Task item
Your answer must consist of every line from the data below that includes the word "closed".

[Stored items from a collection]
*-*-*

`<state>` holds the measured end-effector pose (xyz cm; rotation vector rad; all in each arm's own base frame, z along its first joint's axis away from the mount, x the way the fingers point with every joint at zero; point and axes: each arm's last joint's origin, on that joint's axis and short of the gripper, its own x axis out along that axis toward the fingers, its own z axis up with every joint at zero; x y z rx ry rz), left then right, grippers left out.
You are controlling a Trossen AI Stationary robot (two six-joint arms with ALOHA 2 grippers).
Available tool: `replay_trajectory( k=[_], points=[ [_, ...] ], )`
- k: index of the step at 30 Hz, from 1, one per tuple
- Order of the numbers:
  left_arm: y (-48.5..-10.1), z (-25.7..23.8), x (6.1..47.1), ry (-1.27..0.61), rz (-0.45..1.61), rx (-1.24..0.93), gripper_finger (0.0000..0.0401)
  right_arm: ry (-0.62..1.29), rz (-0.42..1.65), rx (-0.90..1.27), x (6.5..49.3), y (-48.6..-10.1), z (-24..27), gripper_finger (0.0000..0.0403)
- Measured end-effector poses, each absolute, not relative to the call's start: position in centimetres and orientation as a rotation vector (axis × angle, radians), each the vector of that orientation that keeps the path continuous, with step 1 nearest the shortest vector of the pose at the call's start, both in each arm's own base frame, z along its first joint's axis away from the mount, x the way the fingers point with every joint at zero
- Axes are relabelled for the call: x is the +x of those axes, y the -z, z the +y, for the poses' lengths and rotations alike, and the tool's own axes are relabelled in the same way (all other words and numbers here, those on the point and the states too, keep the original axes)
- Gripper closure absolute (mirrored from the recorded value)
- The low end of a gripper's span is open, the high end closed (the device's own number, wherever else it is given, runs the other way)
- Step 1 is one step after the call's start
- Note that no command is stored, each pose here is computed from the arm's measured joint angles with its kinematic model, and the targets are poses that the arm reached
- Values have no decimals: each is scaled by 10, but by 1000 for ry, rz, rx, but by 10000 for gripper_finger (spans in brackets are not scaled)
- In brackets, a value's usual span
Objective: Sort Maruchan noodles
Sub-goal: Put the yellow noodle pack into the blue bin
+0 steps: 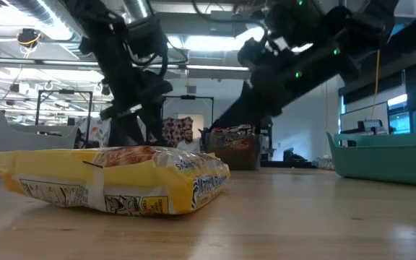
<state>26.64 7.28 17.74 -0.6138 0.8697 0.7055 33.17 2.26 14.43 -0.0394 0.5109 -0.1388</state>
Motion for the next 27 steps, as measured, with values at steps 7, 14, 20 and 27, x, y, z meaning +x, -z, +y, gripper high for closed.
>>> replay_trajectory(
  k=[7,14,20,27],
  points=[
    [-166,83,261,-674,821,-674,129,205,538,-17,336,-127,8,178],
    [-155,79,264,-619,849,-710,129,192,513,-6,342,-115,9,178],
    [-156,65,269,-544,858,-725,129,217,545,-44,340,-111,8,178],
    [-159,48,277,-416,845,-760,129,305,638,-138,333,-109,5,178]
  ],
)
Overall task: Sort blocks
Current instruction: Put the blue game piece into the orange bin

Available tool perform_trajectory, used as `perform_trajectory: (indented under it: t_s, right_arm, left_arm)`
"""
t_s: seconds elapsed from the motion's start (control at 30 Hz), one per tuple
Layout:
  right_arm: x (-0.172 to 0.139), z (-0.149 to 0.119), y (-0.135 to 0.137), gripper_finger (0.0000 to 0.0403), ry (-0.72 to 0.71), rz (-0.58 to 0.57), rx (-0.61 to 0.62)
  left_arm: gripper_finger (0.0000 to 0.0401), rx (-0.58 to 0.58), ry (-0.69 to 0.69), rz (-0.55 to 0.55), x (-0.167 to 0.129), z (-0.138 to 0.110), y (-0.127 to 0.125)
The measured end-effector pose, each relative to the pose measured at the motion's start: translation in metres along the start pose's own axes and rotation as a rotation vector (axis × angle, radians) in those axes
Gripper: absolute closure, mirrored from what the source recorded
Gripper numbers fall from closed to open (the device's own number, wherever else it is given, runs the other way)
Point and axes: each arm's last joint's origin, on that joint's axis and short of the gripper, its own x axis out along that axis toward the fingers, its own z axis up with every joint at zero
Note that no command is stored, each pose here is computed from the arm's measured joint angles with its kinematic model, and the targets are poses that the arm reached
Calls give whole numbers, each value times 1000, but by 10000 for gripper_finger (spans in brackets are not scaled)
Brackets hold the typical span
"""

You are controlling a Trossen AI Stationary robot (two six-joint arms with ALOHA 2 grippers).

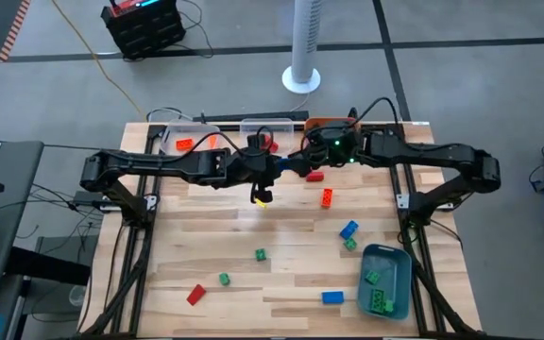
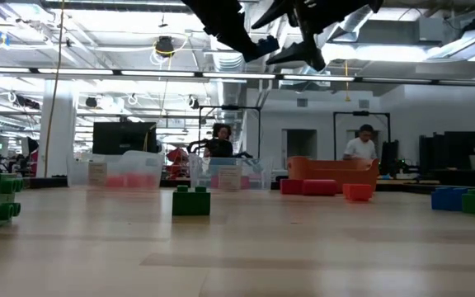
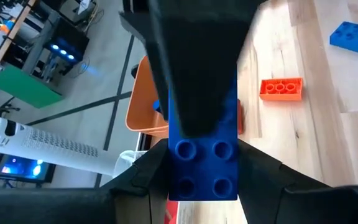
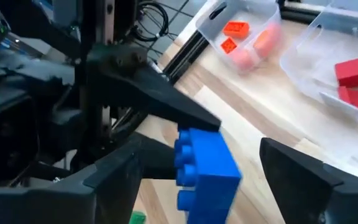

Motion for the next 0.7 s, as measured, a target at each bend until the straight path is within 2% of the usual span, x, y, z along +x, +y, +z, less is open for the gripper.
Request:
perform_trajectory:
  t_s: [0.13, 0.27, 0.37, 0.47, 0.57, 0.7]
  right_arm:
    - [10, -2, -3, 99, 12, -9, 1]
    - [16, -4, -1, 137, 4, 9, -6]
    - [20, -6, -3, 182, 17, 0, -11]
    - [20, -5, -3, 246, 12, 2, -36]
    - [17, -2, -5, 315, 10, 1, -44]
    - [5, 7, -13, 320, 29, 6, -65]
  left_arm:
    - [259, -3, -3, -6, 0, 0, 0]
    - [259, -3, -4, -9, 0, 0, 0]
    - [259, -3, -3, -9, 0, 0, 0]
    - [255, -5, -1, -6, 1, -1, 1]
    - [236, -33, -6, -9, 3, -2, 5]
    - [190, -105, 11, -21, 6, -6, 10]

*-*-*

Finished exercise
- The low end of a gripper's span is open, the high end closed (the device's own number, wherever else it is given, runs the other way)
Motion for the next 27 steps, as measured, with values at steps 7, 14, 20 and 27, x, y, z meaning +x, -z, +y, gripper high for closed.
Gripper numbers fall from closed to open (the device's own number, wherever else it is given, runs the other way)

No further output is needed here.